§ YOUR INSTRUCTIONS
Only the lines holding the string "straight" are needed; copy each of them from the data.

§ DATA
• • • •

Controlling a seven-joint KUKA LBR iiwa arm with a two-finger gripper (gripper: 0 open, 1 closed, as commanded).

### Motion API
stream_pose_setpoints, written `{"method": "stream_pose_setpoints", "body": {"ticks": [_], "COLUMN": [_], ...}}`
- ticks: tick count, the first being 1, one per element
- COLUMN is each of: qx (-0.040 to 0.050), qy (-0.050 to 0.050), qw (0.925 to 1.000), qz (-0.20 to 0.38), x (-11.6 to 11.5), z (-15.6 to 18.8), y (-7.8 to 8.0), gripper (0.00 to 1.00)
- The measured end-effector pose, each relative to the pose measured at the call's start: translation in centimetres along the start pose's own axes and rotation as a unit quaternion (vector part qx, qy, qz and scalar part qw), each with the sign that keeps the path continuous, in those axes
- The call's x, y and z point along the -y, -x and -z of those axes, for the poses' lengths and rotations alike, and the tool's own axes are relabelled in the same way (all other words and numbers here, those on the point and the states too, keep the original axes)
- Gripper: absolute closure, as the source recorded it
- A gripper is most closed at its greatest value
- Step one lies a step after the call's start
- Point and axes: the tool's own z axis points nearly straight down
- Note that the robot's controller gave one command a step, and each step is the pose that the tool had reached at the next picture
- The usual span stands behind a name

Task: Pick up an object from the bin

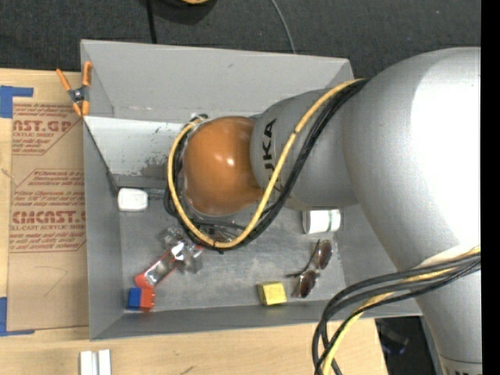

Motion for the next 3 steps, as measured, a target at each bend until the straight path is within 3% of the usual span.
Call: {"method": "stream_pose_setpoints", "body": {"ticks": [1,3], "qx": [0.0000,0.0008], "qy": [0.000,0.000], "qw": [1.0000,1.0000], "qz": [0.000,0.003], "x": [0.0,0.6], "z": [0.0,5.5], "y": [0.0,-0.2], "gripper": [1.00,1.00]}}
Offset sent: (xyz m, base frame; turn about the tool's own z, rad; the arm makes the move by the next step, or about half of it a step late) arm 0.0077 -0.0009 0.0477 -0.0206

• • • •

§ OUTPUT FOR THIS TASK
- Point and axes: the tool's own z axis points nearly straight down
Motion for the next 3 steps, as measured, a target at each bend until the straight path is within 3% of the usual span.

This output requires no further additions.